取手駅から徒歩圏内だと「取手ふれあい桟橋」と「取手緑地運動公園駐車場前」のいずれかになります。
駅から最も近い「取手ふれあい桟橋」は、数日前の台風の影響で水没してしまっていたので(注:2017年11月の取材時)、少し先の「取手緑地運動公園駐車場前」から乗船することになりました。
こちらが本日乗船する「とりで号」。
長さ9.99m、定員12人ですが、実際に見ると思っていたよりもずっとこぢんまりとしていてかわいらしい!
この日同乗いただいたのは、元市役所職員で「小堀の渡し」の船長もしていたという長塚さん。
そして、週に2~3回は乗船するという常連のサイトウさん。
※「ここから顔を出すとタイタニックの名シーンが体験できるよ」と長塚さんが教えてくださったのでサイトウさんにご協力いただきました。

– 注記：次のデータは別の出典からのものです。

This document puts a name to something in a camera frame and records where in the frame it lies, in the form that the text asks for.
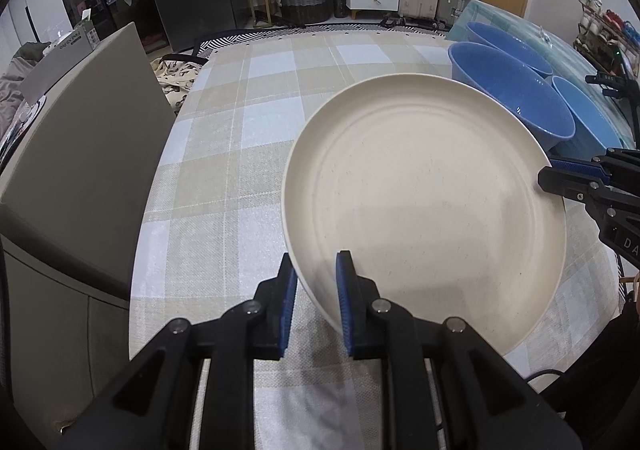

小さいから結構揺れるのかな…と思いきや、そんなこともなく乗り心地は快適です。
川面からの風が気持ちよくて、乗っているだけで日常の疲れが癒されていきます。
デッキ部分に出ると操縦席が間近なので乗り物が大好きなお子さんも喜びそうですね。
その昔、利根川の川幅はとっても狭かった
乗船中は長塚さんに「小堀の渡し」の歴史についてお聞きしました。
利根川の川筋はもともと急カーブを描いていて周辺の住民はたびたび洪水に悩まされていたそうです。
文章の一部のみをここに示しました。